Tad Rivelle, chief investment officer, fixed income, at TCW, surveys the changing bond-market landscape. Bearish on Treasuries, bullish on money-center banks and worried about the Fed.

Barrons: It seems like the Fed has boxed itself in on interest rates. How will it reverse-engineer its process of lowering rates to near-zero without a disastrous impact on the Treasury market?

TR: The Fed has zero experience, as do most central banks, with unwinding the amount of easing and stimulus that they have injected. To the extent that history is a guide, we would have to look at the early 1990s, when there was a similar belief that elements of a balance-sheet recession were left over from the 1980s. It was nothing as severe as what we have experienced most recently, and the Fed was on hold for a long time. They got down to 3% rates, and in May 1993, [former Federal Reserve Chairman Alan] Greenspan stood in front of Congress and said, "The secular head winds are dissipating." That was meant to alert audiences that the Fed was getting ready to unwind its stimulus. Nobody listened, as you might expect.

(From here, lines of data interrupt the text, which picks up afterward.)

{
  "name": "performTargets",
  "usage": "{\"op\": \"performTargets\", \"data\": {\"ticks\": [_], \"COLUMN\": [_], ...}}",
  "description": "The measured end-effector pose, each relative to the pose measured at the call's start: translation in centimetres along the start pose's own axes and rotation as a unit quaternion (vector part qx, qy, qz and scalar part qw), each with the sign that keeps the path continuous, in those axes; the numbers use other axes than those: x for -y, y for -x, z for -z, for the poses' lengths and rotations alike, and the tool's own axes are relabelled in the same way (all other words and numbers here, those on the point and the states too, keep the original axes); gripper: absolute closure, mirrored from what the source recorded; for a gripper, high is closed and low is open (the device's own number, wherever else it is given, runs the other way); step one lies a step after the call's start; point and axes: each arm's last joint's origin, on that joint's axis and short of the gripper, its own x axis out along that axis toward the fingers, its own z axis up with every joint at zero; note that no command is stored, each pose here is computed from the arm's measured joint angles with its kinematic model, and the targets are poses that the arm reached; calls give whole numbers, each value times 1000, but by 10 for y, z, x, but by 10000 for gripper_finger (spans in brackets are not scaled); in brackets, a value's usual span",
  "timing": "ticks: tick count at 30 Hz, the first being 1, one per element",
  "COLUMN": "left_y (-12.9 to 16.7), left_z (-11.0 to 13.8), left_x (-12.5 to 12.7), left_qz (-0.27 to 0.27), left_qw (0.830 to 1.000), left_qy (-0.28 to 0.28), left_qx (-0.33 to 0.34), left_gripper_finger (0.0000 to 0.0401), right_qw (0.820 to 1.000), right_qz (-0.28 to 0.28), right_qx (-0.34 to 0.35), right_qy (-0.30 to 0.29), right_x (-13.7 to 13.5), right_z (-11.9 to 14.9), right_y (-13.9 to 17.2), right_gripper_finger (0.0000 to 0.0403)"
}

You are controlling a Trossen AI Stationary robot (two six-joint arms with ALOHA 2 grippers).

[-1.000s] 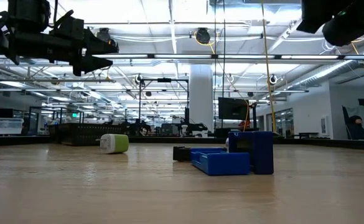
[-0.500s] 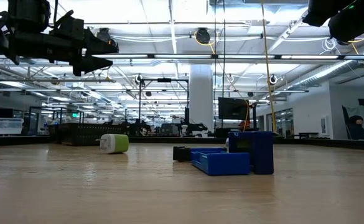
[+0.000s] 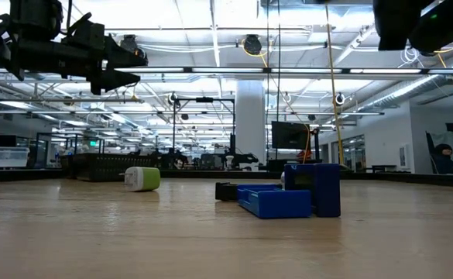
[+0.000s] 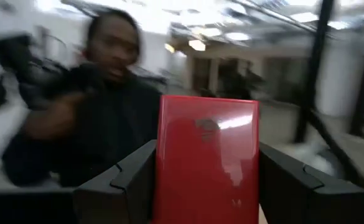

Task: Pick & Place Office items
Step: Put the red charger adapter into the top black bin

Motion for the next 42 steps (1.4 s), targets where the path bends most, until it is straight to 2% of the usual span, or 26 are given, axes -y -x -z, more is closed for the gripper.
{"op": "performTargets", "data": {"ticks": [3, 6, 10, 13, 17, 20, 26, 29, 33, 35, 37, 42], "left_y": [0, 0, 0, 0, 0, 0, 0, 0, 0, 0, 0, 0], "left_z": [0, 0, 0, 0, 0, 0, 0, 0, 0, 0, 0, 0], "left_x": [0, 0, 0, 0, 0, 0, 0, 0, 0, 0, 0, 0], "left_qz": [0, 0, 0, 0, 0, 0, 0, 0, 0, 0, 0, 0], "left_qw": [1000, 1000, 1000, 1000, 1000, 1000, 1000, 1000, 1000, 1000, 1000, 1000], "left_qy": [0, 0, 0, 0, 0, 0, 0, 0, 1, 1, 2, 2], "left_qx": [0, 0, 0, 0, 0, 0, 0, 0, 0, 0, 0, 0], "left_gripper_finger": [66, 66, 66, 66, 66, 66, 66, 66, 66, 66, 66, 66], "right_qw": [996, 983, 946, 895, 803, 744, 661, 634, 628, 637, 673, 795], "right_qz": [84, 176, 300, 397, 518, 568, 610, 624, 628, 629, 617, 531], "right_qx": [-24, -43, -112, -178, -251, -298, -366, -379, -375, -362, -328, -238], "right_qy": [4, 15, 56, 99, 156, 184, 237, 257, 267, 260, 242, 173], "right_x": [8, 14, 20, 23, 26, 26, 23, 21, 20, 20, 20, 24], "right_z": [7, 12, 23, 30, 33, 34, 34, 32, 29, 29, 28, 29], "right_y": [4, 7, 11, 16, 23, 26, 27, 26, 24, 23, 20, 18], "right_gripper_finger": [190, 190, 190, 190, 190, 190, 190, 190, 190, 190, 190, 190]}}
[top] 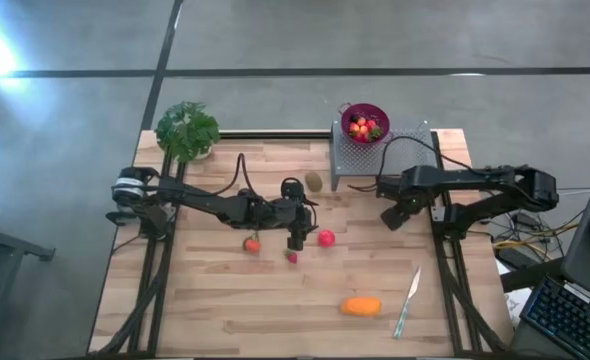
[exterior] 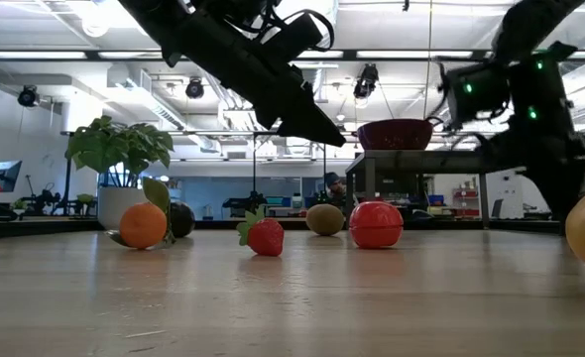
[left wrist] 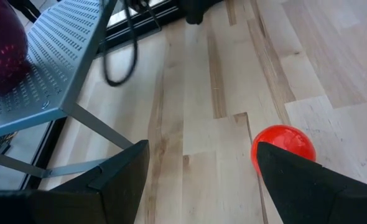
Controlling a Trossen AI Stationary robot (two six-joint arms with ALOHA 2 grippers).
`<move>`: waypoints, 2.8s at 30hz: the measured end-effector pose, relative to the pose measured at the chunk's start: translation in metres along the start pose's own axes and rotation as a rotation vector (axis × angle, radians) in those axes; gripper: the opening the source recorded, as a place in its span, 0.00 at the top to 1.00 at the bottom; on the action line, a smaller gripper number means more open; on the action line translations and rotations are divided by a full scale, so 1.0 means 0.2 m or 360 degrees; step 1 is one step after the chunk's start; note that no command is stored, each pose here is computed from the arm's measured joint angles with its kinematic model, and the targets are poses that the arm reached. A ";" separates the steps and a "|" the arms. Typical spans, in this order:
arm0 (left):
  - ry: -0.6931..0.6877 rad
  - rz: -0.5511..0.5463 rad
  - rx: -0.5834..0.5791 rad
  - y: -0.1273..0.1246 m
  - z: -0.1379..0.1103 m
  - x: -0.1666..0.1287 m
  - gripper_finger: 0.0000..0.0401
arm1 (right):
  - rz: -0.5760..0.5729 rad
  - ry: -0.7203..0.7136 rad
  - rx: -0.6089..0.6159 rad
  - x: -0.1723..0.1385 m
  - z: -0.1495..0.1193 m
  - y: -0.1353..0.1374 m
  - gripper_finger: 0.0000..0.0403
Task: Pick & Place Fruit
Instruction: Put the blackberry into the violet strainer bowl on the shelf, then put the strawberry into the violet strainer bowl on the shelf
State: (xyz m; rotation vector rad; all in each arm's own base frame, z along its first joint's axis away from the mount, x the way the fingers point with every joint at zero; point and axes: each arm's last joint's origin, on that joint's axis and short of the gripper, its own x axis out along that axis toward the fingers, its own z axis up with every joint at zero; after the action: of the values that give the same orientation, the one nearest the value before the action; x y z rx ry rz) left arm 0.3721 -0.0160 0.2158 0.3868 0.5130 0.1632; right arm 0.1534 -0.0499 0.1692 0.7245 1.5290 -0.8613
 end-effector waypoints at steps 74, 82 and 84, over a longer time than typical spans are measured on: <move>0.0011 -0.0005 0.0003 0.00 -0.01 0.00 0.25 | 0.0126 -0.0810 -0.0134 -0.86 0.96 -0.24 0.47; 0.0012 -0.0005 0.0004 -0.01 -0.01 0.00 0.25 | 0.0132 -0.0834 -0.0168 -1.01 0.88 -0.24 0.47; 0.0015 -0.0006 0.0005 -0.01 -0.01 0.00 0.25 | 0.0141 -0.0846 -0.0193 -1.05 0.83 -0.23 0.48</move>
State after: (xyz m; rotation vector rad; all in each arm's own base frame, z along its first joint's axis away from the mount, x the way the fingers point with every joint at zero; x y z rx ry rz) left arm 0.3708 -0.0161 0.2131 0.3881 0.5232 0.1605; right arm 0.2308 -0.2106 0.3739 0.4242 1.0546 -0.8069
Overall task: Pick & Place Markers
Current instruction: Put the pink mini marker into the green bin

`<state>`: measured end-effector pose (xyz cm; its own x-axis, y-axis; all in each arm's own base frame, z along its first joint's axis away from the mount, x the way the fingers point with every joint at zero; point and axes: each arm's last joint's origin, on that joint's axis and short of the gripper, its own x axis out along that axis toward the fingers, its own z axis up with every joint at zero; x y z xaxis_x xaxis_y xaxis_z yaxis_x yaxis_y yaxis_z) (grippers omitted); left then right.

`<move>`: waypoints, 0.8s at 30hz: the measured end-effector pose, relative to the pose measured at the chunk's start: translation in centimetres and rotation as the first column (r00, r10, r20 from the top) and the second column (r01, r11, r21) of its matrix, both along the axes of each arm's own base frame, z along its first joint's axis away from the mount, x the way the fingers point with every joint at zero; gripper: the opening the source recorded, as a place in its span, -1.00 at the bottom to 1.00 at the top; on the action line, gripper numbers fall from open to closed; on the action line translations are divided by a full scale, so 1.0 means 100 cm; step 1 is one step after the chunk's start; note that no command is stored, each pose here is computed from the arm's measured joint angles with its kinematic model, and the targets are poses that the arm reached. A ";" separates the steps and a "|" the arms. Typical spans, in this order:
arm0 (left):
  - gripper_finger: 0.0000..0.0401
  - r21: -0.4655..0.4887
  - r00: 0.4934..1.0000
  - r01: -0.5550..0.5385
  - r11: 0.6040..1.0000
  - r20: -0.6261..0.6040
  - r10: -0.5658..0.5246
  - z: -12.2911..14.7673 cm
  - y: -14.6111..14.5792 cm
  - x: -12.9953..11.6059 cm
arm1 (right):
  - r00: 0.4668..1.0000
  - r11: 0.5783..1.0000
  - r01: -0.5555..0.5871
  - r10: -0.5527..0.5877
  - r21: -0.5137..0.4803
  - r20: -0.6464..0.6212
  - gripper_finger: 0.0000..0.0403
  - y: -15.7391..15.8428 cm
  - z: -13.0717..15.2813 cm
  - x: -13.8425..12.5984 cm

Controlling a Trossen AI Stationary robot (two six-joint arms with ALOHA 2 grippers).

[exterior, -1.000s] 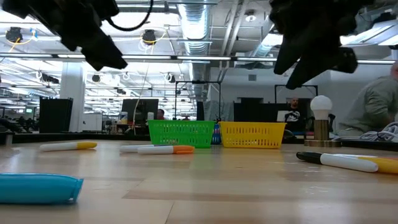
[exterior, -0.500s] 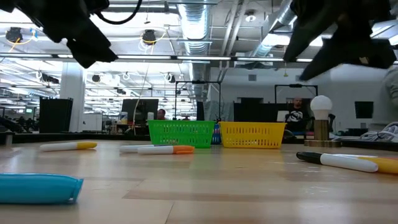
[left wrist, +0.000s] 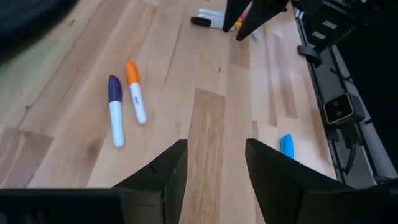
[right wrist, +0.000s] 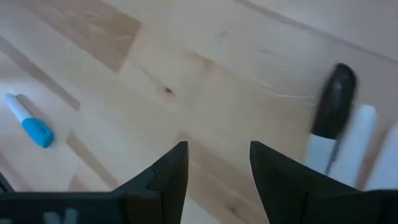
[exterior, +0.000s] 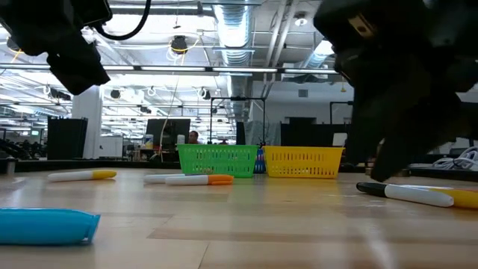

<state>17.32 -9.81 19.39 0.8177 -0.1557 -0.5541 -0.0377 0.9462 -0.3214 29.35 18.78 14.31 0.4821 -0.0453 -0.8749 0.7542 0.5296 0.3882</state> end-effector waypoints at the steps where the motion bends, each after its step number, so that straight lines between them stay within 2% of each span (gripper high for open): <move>1: -0.20 -0.001 1.000 -0.001 1.000 -0.001 0.001 0.000 0.000 0.000 | 1.000 1.000 -0.007 0.007 -0.003 -0.001 -0.19 0.001 0.002 0.002; 5: -0.20 -0.002 1.000 -0.001 1.000 0.002 0.001 -0.001 0.000 0.000 | 0.999 0.999 -0.038 0.037 -0.038 -0.017 -0.19 -0.001 0.013 0.008; 10: -0.20 0.008 1.000 -0.006 1.000 0.009 0.006 0.000 0.000 0.000 | 0.990 0.991 -0.065 0.049 -0.119 -0.135 -0.19 -0.015 0.028 0.011; 12: -0.20 0.009 1.000 -0.008 1.000 0.010 0.008 0.000 0.000 0.001 | 0.981 0.990 -0.075 0.052 -0.116 -0.185 -0.19 -0.019 0.031 0.013; 14: -0.20 0.010 1.000 -0.009 1.000 0.011 0.009 0.000 0.000 0.001 | 0.969 0.992 -0.100 0.078 -0.082 -0.236 -0.20 -0.022 0.032 0.012; 18: -0.20 0.008 1.000 -0.003 1.000 0.009 0.003 0.000 0.000 0.001 | 0.935 0.987 -0.150 0.159 0.052 -0.317 -0.19 -0.016 0.031 0.007; 21: -0.20 0.008 1.000 -0.003 1.000 0.009 0.003 0.000 0.000 0.001 | 0.911 0.972 -0.184 0.223 0.145 -0.346 -0.20 -0.007 0.031 0.002; 24: -0.20 0.009 1.000 -0.003 1.000 0.009 0.003 0.000 0.000 0.001 | 0.893 0.957 -0.218 0.274 0.191 -0.357 -0.21 0.003 0.031 -0.004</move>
<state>17.38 -9.79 19.36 0.8228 -0.1488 -0.5485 -0.0374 0.9488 -0.3136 28.90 19.08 17.43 0.0961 0.1699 -0.9808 0.7109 0.6779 0.1870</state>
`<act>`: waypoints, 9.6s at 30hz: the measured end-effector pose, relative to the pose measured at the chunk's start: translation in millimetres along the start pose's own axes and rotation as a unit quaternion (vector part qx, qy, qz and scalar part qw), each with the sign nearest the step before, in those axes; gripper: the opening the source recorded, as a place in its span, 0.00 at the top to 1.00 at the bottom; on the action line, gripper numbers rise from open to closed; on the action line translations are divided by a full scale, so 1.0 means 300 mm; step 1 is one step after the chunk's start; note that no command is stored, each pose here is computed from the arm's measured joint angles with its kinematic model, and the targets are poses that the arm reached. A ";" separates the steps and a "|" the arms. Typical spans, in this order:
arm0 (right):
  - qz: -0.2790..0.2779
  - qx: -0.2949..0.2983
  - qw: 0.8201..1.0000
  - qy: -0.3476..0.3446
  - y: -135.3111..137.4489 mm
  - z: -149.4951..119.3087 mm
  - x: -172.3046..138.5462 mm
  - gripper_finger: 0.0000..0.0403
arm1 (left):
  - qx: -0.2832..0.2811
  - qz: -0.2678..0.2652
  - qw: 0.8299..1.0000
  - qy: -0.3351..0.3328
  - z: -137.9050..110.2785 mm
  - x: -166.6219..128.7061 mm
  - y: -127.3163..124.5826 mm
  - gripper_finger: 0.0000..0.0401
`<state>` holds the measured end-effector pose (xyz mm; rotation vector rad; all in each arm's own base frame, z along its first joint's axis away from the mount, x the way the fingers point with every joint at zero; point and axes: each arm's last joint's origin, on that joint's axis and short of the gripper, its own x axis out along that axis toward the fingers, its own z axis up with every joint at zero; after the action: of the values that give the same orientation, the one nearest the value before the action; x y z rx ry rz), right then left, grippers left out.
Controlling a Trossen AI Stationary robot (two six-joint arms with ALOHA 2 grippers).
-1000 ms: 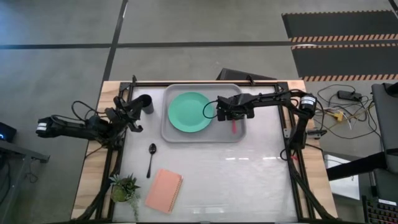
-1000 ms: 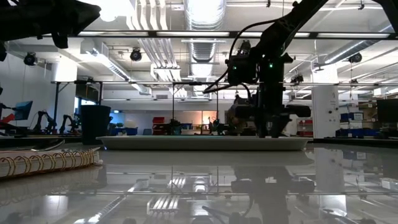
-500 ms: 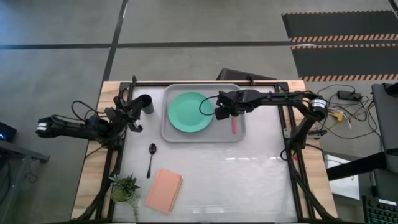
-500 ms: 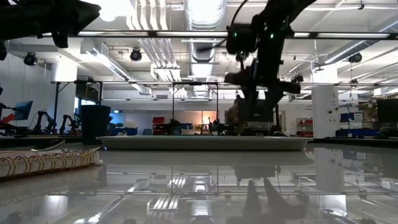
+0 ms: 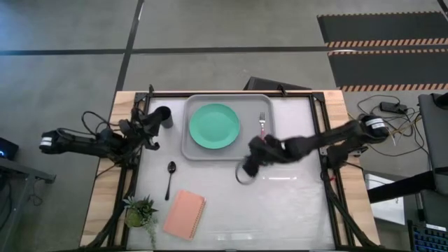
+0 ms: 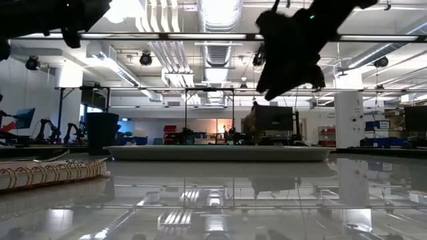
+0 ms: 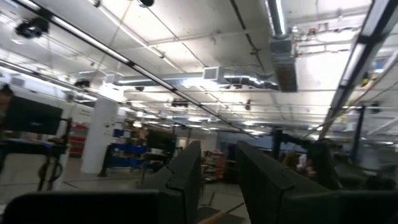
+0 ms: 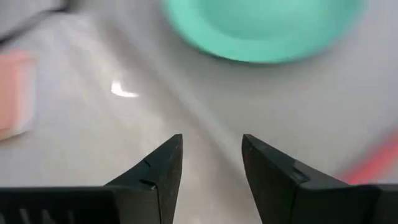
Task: Pick and place plate/cup/fork/spoon on tray
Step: Put the black spoon between the green plate and the pink fork on the gray food tray
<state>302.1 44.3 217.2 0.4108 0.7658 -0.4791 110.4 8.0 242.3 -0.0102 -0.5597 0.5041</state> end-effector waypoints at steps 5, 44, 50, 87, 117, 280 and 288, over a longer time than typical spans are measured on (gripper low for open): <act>0.087 -0.056 0.990 -0.100 0.064 -0.083 -0.018 0.65 | -0.013 -0.020 0.999 0.023 0.000 0.036 -0.025 0.79; 0.153 -0.105 0.963 -0.196 -0.080 -0.231 -0.103 0.73 | -0.097 0.158 0.601 0.777 -0.250 -0.024 -0.083 0.66; 0.153 -0.105 0.963 -0.196 -0.080 -0.231 -0.103 0.75 | -0.083 0.149 0.610 0.774 -0.253 -0.023 -0.082 0.51; 0.154 -0.099 0.964 -0.195 -0.080 -0.231 -0.103 0.75 | -0.073 0.135 0.633 0.759 -0.347 -0.117 -0.040 0.98; 0.156 -0.090 0.965 -0.193 -0.080 -0.231 -0.103 0.75 | -0.157 -0.018 0.827 0.539 -0.116 -0.034 -0.038 1.00; -0.102 0.305 0.944 -0.071 -0.198 0.197 0.275 0.98 | 0.199 -0.022 0.942 0.268 -0.030 0.261 -0.183 0.65; -0.169 0.364 0.915 -0.028 -0.272 0.168 0.290 0.98 | 0.222 -0.019 0.928 0.298 -0.023 0.232 -0.160 0.65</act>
<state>339.8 -70.8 171.4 0.9615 0.5810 -1.1079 186.4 -1.5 278.6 0.2728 0.1584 0.5486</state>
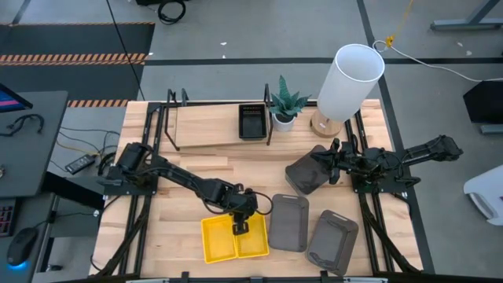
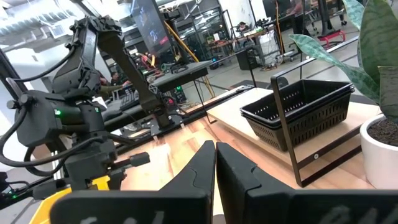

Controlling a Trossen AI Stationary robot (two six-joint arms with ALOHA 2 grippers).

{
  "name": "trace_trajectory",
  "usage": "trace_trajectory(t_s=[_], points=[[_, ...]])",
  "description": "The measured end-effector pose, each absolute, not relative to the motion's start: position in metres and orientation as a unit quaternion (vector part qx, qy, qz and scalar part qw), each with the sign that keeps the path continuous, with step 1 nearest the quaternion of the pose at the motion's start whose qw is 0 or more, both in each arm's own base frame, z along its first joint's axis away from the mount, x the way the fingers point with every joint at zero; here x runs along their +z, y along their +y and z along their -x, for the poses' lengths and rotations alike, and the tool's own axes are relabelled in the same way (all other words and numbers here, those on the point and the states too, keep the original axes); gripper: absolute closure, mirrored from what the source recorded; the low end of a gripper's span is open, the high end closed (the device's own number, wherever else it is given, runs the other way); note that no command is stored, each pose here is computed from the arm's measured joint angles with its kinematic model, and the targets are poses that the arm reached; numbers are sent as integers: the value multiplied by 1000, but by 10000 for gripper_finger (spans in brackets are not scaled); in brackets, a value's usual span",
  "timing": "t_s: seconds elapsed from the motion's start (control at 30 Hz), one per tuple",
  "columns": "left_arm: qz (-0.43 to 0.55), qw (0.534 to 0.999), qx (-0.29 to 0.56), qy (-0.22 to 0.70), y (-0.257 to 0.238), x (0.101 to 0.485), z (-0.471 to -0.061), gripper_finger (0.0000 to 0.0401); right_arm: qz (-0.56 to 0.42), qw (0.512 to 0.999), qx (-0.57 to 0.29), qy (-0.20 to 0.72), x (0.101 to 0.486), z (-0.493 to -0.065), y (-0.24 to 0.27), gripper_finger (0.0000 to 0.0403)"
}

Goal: Stack baskets on shelf by color
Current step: Stack the right yellow bin on the yellow bin

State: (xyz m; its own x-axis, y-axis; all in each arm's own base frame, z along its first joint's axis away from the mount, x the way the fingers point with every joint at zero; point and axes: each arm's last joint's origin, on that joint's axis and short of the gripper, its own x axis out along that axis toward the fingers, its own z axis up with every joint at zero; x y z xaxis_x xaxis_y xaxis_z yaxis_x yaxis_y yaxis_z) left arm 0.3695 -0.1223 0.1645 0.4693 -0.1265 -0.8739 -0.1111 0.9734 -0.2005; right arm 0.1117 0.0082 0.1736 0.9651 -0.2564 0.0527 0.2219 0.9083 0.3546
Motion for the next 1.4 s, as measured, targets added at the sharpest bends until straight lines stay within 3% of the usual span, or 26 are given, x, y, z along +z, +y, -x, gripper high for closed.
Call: trace_trajectory(t_s=[0.13, 0.43, 0.83, 1.17, 1.4], points=[[112, 849, -10, 517, -121, 169, -370, 388, -176, 976, -123, -49, 173, -112, 8, 384], [79, 849, -34, 522, -121, 216, -378, 391, -176, 976, -123, -49, 173, -112, 8, 384], [76, 848, -37, 524, -124, 278, -335, 391, -177, 975, -122, -53, 174, -112, 8, 384], [49, 819, -52, 569, -146, 279, -309, 391, -179, 975, -121, -58, 175, -112, 8, 384], [40, 793, -36, 607, -146, 253, -292, 391, -178, 975, -121, -57, 175, -112, 8, 384]])
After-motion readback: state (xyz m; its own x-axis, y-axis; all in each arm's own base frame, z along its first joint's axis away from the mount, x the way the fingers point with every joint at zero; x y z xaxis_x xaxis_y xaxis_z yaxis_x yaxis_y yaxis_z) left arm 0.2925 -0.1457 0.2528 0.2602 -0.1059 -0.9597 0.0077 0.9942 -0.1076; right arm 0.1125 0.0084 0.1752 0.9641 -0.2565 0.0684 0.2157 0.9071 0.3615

Six months later, Coca-Cola issued 100-year bonds, an almost unprecedented thing. And a few months after that, in February 1994, the Fed took a baby step, raising rates to 3.25%, from 3%. So from May '93 to February '94, a relatively compressed time frame, you got 25 basis points of tightening. That tiny step unleashed the most severe bear market in Treasuries in decades.

No one knows if that is going to unfold here, but it seems hard to understand how, when the Fed decides to exit its current policy, it won't be a messy process. I don't know how the Fed is possibly going to contain the market forces that it has suppressed all these years.

I agree with Tad Rivelle and your conclusion. However, the timing is very tricky, as I know having lost money last year in shorting US 30-year Treasuries too soon. The Fed is still supporting the long end of the bond market via Operation Twist; we cannot rule out the possibility of some further QE and the Fed will not be raising rates in an election year.

Meanwhile, here is the historic chart of US 3m T-Bill Yields, which I assume Tad Rivelle is referring to. You can see the drop to just below 3% in August 1992 and it ranged in that region before surging in 1994. Approximately a decade later we had an even bigger rally. So we know that yields can rise rapidly when the trend changes. Here also is a weekly chart of the iShares Barclays 20+ Year Treasury Bond Fund (TLT) which you mentioned. Tactically, I think bond shorts have to be well timed and actively managed because one's costs are increased by the yield.